# Already planning next years halloween



## BIGANT (Jul 13, 2010)

this year's halloween hasnt even come yet and I am already planning next years halloween!!! it will be a complete departure from my current theme so i have a lot of work to do! 

Anyone else already planning for next year?


----------



## samhayne (Jul 3, 2008)

oooh yes, 

2012 will be our first year as a walkthough, so a lot of planning to do.
Will also complete some unfinished project like my werewolf.
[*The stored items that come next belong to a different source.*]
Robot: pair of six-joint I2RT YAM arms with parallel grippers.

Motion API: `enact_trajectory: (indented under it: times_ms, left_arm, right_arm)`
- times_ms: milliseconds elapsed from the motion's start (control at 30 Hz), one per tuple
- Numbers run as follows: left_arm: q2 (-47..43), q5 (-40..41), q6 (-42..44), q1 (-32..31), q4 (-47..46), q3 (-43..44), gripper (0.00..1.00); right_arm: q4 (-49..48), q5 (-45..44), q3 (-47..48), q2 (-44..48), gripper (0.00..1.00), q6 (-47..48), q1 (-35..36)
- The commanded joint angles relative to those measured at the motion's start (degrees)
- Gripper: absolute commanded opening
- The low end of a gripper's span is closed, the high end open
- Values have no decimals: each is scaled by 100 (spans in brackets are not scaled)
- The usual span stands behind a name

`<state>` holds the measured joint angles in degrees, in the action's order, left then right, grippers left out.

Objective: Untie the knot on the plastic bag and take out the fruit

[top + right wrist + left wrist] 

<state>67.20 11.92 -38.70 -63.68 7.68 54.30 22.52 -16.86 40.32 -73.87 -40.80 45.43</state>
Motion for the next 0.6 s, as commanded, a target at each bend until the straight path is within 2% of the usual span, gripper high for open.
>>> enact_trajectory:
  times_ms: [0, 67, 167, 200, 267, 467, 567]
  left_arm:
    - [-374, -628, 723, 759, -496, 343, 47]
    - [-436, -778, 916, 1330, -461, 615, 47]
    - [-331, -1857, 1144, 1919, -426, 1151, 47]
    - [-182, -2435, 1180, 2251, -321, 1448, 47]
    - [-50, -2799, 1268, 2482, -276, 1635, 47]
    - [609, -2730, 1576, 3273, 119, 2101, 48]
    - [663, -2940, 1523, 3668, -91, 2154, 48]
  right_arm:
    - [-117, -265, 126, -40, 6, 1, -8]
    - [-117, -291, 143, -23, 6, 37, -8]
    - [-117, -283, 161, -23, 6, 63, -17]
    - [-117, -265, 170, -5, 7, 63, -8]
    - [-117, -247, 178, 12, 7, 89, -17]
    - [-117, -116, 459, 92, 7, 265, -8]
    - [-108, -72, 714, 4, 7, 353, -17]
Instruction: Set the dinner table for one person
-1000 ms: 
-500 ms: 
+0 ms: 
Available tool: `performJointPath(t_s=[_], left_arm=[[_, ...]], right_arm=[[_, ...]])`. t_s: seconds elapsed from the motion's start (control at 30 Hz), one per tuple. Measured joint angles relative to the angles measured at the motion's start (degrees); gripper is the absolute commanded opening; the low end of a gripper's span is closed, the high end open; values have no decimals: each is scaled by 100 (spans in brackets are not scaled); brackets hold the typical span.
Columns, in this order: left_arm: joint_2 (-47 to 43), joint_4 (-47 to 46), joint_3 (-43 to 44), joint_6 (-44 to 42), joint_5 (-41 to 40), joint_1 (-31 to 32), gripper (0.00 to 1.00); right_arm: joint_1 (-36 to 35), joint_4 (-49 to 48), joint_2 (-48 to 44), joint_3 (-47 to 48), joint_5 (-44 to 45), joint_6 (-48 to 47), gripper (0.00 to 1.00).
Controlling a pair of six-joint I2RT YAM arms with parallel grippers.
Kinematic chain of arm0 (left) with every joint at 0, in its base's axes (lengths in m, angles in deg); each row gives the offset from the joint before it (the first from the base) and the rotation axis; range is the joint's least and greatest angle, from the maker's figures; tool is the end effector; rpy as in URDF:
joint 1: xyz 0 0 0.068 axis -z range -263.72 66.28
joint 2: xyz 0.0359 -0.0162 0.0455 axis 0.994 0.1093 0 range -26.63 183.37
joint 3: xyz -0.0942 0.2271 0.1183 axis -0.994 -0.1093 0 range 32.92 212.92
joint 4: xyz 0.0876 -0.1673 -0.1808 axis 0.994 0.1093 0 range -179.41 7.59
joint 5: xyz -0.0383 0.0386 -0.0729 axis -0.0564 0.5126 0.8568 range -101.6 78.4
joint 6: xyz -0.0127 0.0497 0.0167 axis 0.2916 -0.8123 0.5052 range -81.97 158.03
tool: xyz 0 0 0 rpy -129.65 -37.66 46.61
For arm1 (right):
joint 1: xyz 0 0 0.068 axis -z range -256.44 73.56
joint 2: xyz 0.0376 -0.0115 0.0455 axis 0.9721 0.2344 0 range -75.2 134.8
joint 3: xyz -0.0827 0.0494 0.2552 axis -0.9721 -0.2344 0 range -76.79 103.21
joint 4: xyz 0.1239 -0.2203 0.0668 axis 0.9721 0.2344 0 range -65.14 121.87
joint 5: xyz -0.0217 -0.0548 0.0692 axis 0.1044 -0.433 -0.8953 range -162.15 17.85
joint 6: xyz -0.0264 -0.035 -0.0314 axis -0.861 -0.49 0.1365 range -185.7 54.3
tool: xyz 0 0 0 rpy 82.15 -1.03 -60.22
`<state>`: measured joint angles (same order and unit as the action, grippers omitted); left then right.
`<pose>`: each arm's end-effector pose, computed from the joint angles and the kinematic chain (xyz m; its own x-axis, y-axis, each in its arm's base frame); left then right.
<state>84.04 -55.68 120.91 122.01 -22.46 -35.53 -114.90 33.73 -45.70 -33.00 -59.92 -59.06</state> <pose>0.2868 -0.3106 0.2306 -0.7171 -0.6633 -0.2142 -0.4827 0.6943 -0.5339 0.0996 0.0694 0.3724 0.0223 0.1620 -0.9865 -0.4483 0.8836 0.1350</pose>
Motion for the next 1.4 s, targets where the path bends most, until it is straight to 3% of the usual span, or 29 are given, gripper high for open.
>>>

For the rest i dont planned to do new stuff, i just want to take the year to repairs and upgrade existing props, add details.


----------



## Morticia (Sep 5, 2009)

2012 will be our first year as a walkthough, so a lot of planning to do.

How exciting!


----------



## jaege (Aug 23, 2009)

I am always thinking ahead. I already have props to build for next year.


----------



## Howlinmadjack (Jul 20, 2009)

Yeah, I'm working on an Island of Dr. Moreau theme, and I have all kinds of props to finish before next year, I'm currently working on a Mantis hybrid that I'm hoping to finish this year as a teaser for next years haunt. I'm also adding motion for the first time, so I'm a little behind the eight ball in regards to finishing it before Halloween. I've been bitten by the motion bug, and am planning all kinds of new things that move for next year!! Hopefully I'll be able to finish this grandiose idea before next Halloween!!!


----------



## Chuck (Oct 10, 2009)

Ohh yeah, I am planning for next year. I was asked to design and build a haunted house for my neighborhood starting next year. It will be the first year that I will actually have help (other than my wife) building props.


----------



## Eric Striffler (May 6, 2006)

Yes! Since we already finished building Nyctophobia 2011, I'm already planning Nyctophobia 2012. I've got the theme and a good amount of the layout figured out, so it's going to be an even longer year than usual waiting for October 2012 haha!


----------



## beelce (Jul 21, 2007)

Actually I'm planing for 2013 now. I always have a huge bonfire at our haunt/party, and this years bonfire is already stacked up and ready to light. It is really big, the stack is 12' x 12' and about 8' tall.. made from 2 whole oak trees, and 5 trailer loads of split oak firewood.
Anyway... My neighbor has another giant oak that was struck by lightning so I will help him cut it down and stack on my property for my next party which will be 2013.


----------



## Manon (Aug 2, 2011)

I'm really trying to stick to this year's theme (haunted Senior Prom) but I keep coming up with great ideas for next year (Dia de los Muertos). 

So, basically I've been filing ideas away to start on in mid-November (have to give myself a couple of weeks break)!:winkin:


----------



## Monk (Aug 26, 2008)

since I will not be home this year, I am already planning for next year by default


----------



## oyayubi (Dec 13, 2009)

*Frightful Tales*

I have a party coming up in two weeks and I am already planning for 2012. next year's theme for me will be Frightful Tales, Fairy tales gone Bad. I am not quite sure yet what plan is however a forest fit's in there somewhere. Anyone have any ideas on where I can bUy Scary Tale stuff?


----------



## QDance (Aug 16, 2011)

Yup, next year I'm going to be making a toe pincher and probably going to make the small room where I pass out candy all black lights and have tons of fun with that


----------



## nixie (Sep 17, 2008)

Yup, planning a facade for my house for 2012. Hubby and I have already done the sketches and space planning, and are gathering materials. This one is going to require the entire year to build. Also planning some new giant tombstones, a life size crocodile, and some visual effects and illusions. I'm itching to start building for next year, but I'm still tweaking this year's haunt......


----------